Following are the abstracts being presented on Osphena during the NAMS annual conference:

Title

Author

Presentation date/time

Ospemifene Improved The Severity of Vulvar and Vaginal Atrophy Symptoms In Postmenopausal Women in Phase 3 Randomized, Placebo-Controlled Trials1

Oral presentation by Ginger Constantine

Concurrent Session #1

Friday, Oct 17, 5:00-5:15PM

Responder Analysis of Ospemifene Treatment for Vulvar and Vaginal Atrophy in Postmenopausal women in Phase 3 Randomized, Placebo-Controlled Trials2

Oral presentation by Risa Kagan

Concurrent Session #1

Friday, Oct 17, 5:15-5:30PM

Improvement in Female Sexual Function by Ospemifene Treatment Is Not Associated with Changes in Serum Hormones in Postmenopausal Women with Vulvar and Vaginal Atrophy3

Oral presentation by Dr. Sheryl Kingsberg

Concurrent Session #2 Thursday, Oct 16, 4:45-5:00PM

Effect of Ospemifene on Vasomotor Symptoms in Postmenopausal Women4

Poster presentation by JoAnn Pinkerton

Poster Session Thursday, Oct 16, 6:00-7:00 PM

                                                                                    

A full list of the abstracts being presented at NAMS will be available online at www.menopause.org on October 15, 2014.

For more information on Osphena® (ospemifene) please visit www.osphena.com.

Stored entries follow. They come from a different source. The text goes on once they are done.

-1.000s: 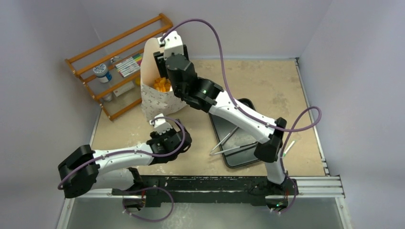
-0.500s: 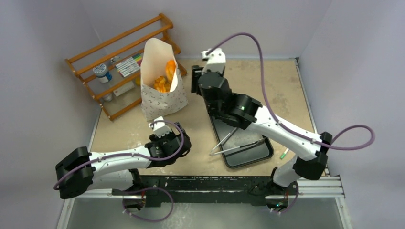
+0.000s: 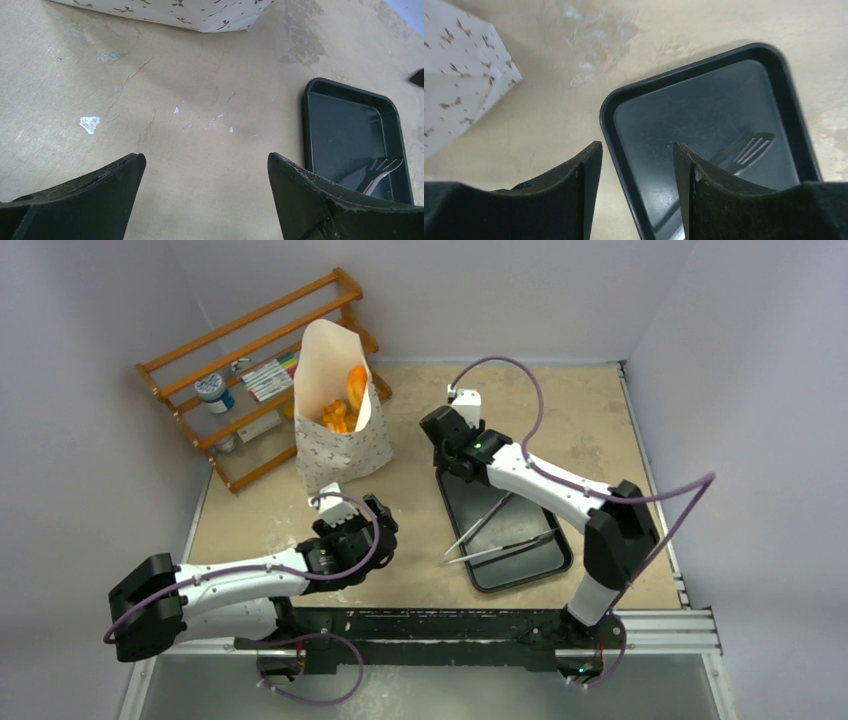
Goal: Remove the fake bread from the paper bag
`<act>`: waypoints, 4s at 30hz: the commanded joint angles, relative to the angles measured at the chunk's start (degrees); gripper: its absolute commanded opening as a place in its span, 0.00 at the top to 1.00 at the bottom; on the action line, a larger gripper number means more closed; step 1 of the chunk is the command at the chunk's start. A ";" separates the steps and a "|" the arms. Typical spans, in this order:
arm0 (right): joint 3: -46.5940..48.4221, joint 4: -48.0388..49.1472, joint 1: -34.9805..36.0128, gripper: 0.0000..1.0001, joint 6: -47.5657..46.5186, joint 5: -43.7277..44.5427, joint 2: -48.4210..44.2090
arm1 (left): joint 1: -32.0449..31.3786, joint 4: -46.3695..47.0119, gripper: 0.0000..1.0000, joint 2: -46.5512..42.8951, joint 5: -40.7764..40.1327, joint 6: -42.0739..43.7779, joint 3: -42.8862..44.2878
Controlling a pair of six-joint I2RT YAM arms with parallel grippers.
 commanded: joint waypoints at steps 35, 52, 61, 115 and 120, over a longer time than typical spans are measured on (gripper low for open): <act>2.75 10.17 -9.69 1.00 -7.51 -18.03 23.11 | -0.52 -0.32 0.05 -5.82 -1.51 2.51 2.91; 26.51 14.00 -23.46 1.00 -38.44 -16.16 38.08 | -0.52 2.32 0.05 -1.57 0.58 6.85 5.40; 22.09 26.49 -27.26 1.00 -55.80 -14.66 39.24 | -0.52 5.47 0.05 3.31 2.92 10.71 6.82; 46.32 21.93 7.78 0.49 -43.06 4.74 13.27 | -0.87 -0.89 0.04 0.61 1.64 3.14 -0.09; 47.37 18.45 8.75 0.48 -40.35 3.37 12.13 | -0.96 -0.35 0.04 1.07 2.16 2.87 -0.51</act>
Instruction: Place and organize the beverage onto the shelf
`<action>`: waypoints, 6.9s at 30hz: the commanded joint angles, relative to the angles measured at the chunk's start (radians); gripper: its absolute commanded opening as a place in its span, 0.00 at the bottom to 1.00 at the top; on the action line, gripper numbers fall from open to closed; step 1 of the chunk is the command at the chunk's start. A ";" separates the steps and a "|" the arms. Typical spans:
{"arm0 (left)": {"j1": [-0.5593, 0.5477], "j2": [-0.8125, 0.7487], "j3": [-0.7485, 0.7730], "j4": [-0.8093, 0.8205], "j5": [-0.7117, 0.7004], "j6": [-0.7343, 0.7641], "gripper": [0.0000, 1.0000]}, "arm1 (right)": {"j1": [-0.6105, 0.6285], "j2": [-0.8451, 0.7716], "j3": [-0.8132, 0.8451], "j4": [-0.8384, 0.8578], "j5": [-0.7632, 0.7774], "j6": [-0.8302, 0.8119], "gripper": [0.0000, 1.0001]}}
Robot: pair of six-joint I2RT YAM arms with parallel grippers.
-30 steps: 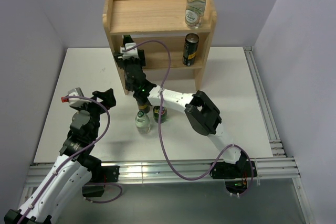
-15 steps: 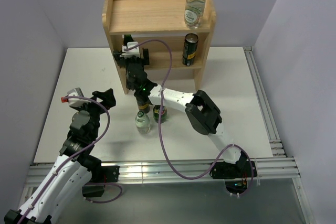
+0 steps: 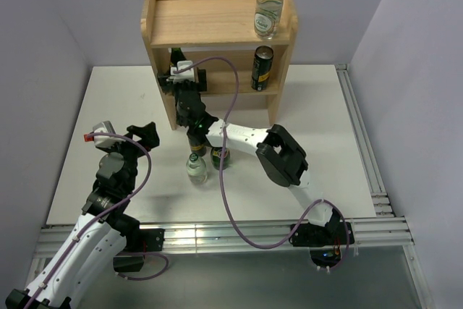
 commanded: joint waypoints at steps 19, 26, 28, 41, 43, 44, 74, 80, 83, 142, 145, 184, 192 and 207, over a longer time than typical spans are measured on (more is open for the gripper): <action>-0.004 -0.026 0.010 -0.005 -0.020 0.014 0.99 | 0.103 -0.228 -0.190 0.181 0.059 -0.116 1.00; -0.004 -0.026 0.005 0.003 -0.012 0.011 0.99 | 0.221 -0.440 -0.449 0.322 0.166 -0.202 1.00; -0.004 -0.023 0.005 0.006 -0.012 0.011 0.99 | 0.263 -0.521 -0.530 0.308 0.203 -0.181 1.00; -0.006 -0.014 0.003 0.009 -0.005 0.008 0.99 | 0.361 -0.839 -0.931 -0.322 0.356 0.591 1.00; -0.006 -0.013 0.002 0.010 -0.005 0.006 0.99 | 0.352 -0.819 -0.959 -0.338 0.315 0.654 1.00; -0.006 -0.013 0.003 0.010 -0.005 0.006 0.99 | 0.347 -0.810 -0.960 -0.371 0.306 0.677 1.00; -0.006 0.021 -0.003 0.035 0.003 0.006 0.99 | 0.220 -0.506 -1.023 -0.304 0.181 0.893 0.99; -0.004 0.027 -0.004 0.043 0.005 0.006 0.99 | 0.203 -0.452 -1.045 -0.181 0.166 0.838 0.99; -0.006 0.029 -0.006 0.043 0.005 0.006 0.99 | 0.192 -0.423 -1.043 -0.122 0.160 0.797 0.99; -0.006 -0.006 -0.007 0.017 -0.008 0.008 0.99 | 0.044 -0.475 -0.368 -0.163 0.053 0.165 0.00; -0.004 -0.010 -0.007 0.015 -0.006 0.008 0.99 | 0.022 -0.443 -0.319 -0.175 0.039 0.158 0.00; -0.006 0.010 -0.015 0.035 -0.011 0.009 0.99 | -0.104 -0.328 -0.146 -0.213 -0.023 0.211 0.00; -0.004 0.023 -0.018 0.044 -0.008 0.009 0.99 | -0.114 -0.314 -0.129 -0.243 -0.026 0.243 0.00; -0.006 0.033 -0.015 0.053 -0.005 0.011 0.99 | -0.119 -0.300 -0.141 -0.250 -0.012 0.283 0.76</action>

Serious risks of estrogen-alone therapy or Osphena® can include increased risk of endometrial cancer, stroke, and deep vein thrombosis (DVT). Osphena should be prescribed for the shortest duration consistent with treatment goals for the individual woman. Women considering treatment for moderate to severe dyspareunia are encouraged to discuss the potential risks and benefits of Osphena® with their healthcare provider.

Indication

Osphena® (ospemifene) is indicated for the treatment of moderate to severe dyspareunia, a symptom of vulvar and vaginal atrophy, due to menopause.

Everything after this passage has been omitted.